## [EXERCISE DESCRIPTION]
Tally the lines in the data below in which the word "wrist" occurs, then give only the total.
====== RECORD SET ======
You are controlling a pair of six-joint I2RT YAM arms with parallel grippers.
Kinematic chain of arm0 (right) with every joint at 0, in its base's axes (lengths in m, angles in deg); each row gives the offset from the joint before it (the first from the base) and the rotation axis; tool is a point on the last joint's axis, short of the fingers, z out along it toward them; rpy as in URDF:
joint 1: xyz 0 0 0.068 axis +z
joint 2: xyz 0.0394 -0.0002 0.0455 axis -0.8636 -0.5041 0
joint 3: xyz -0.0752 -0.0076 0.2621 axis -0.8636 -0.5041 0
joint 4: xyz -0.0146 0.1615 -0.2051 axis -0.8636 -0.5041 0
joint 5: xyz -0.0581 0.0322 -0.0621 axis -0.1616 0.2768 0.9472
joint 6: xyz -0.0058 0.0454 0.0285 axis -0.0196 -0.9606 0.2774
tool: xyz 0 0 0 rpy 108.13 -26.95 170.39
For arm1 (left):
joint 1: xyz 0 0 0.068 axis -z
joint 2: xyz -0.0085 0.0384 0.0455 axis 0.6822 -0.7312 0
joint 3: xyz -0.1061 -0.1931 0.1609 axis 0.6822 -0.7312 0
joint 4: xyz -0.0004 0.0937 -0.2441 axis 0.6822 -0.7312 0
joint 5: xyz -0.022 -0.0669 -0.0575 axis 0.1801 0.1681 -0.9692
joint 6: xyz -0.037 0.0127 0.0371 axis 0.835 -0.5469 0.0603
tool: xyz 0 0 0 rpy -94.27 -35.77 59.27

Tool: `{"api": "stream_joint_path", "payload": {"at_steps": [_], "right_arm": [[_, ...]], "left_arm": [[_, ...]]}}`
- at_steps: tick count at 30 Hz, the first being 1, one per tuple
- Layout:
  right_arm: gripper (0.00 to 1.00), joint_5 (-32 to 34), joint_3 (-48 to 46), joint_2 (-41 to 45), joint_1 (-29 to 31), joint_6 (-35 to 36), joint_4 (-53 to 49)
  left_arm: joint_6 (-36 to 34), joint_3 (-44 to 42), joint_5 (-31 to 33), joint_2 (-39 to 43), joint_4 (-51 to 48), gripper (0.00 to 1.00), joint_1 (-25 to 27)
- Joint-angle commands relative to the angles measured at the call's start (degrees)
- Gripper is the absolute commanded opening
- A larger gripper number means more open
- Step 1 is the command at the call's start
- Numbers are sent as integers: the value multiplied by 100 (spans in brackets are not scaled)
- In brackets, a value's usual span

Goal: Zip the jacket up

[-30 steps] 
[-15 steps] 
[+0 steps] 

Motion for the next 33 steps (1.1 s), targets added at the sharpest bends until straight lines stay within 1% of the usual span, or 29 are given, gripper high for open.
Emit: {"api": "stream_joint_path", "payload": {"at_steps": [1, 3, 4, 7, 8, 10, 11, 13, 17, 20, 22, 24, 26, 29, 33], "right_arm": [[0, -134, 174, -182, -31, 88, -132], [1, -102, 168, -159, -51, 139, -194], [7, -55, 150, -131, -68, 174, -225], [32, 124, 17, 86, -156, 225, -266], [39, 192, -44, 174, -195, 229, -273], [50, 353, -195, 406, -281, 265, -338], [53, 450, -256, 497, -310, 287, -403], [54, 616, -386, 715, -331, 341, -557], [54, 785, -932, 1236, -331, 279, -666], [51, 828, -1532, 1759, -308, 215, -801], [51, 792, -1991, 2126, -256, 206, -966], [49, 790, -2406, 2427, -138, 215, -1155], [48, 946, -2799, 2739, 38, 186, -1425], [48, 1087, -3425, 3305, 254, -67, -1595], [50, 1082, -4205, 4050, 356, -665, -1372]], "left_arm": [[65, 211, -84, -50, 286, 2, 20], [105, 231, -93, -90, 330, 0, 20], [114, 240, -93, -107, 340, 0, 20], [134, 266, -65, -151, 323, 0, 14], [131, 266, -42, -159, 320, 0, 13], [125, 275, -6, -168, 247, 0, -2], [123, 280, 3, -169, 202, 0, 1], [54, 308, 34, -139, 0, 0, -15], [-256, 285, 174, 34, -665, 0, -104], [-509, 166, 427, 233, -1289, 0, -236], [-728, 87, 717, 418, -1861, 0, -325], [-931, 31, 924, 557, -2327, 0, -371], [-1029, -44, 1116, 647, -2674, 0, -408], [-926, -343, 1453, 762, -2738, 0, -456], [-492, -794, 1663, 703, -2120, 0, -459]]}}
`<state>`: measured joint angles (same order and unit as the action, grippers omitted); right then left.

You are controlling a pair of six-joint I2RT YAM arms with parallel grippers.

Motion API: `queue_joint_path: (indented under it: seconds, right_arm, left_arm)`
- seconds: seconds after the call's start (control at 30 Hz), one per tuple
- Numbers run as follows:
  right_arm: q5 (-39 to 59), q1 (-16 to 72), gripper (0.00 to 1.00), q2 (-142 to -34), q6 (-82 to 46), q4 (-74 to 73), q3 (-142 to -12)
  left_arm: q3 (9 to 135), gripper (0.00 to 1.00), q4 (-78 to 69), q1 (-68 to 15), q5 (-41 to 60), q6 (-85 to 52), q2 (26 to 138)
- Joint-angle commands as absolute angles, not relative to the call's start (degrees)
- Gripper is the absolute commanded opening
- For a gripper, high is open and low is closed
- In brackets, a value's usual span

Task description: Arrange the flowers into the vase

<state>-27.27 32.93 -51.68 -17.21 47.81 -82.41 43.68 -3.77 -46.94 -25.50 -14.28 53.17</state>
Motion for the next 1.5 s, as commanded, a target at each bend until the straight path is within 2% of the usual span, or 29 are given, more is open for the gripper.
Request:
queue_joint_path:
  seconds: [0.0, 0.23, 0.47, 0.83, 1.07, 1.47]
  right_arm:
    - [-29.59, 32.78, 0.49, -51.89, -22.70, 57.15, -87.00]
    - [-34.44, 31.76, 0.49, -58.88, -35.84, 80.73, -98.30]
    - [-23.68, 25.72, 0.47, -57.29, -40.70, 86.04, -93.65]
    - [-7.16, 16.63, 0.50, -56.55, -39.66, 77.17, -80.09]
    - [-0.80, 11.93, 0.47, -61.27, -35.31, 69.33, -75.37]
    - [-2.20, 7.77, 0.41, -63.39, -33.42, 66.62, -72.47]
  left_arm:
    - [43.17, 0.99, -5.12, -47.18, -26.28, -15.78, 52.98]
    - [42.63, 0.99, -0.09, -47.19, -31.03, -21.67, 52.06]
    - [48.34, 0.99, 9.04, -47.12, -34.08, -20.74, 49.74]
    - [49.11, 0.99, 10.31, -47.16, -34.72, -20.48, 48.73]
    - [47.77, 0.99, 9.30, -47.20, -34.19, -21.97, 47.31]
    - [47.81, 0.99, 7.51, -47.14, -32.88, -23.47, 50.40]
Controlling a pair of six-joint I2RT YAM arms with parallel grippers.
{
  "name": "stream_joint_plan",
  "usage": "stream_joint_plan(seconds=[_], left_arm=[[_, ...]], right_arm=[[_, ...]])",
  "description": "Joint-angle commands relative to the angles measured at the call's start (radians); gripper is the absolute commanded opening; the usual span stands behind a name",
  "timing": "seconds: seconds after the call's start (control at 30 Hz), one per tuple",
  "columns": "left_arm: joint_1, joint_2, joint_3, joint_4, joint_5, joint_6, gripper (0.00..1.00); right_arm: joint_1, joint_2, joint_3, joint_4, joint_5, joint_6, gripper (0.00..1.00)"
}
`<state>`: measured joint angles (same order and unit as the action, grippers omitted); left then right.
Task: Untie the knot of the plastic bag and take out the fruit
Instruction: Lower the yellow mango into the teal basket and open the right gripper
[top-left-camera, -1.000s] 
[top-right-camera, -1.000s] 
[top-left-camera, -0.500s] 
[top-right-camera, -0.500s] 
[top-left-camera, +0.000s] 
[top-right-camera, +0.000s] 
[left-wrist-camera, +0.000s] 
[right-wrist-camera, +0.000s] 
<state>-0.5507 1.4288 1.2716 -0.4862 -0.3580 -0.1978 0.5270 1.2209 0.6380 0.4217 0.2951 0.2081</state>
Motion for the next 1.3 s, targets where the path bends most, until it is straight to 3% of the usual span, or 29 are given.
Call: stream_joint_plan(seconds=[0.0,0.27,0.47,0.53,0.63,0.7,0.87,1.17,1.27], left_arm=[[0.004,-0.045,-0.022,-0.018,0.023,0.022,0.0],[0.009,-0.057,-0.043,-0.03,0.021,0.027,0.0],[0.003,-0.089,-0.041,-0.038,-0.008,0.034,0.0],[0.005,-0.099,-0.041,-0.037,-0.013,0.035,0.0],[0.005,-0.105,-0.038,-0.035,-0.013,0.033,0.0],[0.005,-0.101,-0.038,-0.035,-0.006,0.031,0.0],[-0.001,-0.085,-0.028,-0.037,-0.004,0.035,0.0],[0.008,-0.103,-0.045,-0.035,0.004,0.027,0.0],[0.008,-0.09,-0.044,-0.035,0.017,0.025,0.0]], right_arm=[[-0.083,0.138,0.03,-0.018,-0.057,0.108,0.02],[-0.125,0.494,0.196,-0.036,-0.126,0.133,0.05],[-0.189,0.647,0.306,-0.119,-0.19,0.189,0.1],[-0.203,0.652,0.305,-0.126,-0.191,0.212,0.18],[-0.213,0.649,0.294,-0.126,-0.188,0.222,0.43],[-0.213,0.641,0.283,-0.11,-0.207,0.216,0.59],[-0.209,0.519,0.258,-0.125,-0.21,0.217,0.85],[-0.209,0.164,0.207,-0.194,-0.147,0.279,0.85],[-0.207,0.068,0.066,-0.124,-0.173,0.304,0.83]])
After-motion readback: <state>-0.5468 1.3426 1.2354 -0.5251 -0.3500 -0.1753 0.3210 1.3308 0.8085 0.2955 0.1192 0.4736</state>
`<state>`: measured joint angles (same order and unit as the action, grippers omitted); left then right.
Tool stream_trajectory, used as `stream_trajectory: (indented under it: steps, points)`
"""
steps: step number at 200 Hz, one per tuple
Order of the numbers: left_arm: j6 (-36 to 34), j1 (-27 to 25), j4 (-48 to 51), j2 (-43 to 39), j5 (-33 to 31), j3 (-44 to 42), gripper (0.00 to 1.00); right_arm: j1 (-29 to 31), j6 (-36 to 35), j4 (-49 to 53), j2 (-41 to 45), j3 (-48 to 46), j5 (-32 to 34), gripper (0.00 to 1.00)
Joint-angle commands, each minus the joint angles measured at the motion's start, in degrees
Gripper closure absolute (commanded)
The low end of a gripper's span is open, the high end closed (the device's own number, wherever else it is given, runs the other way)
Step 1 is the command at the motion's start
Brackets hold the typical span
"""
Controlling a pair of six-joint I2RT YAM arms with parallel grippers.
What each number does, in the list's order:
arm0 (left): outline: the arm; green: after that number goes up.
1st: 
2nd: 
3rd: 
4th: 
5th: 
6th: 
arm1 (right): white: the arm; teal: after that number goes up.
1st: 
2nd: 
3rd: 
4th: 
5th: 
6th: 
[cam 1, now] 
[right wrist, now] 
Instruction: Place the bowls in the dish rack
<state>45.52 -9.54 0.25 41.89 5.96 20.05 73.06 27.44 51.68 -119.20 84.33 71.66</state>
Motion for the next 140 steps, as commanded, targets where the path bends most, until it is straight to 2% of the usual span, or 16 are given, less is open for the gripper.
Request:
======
## [WRITTEN SOLUTION]
3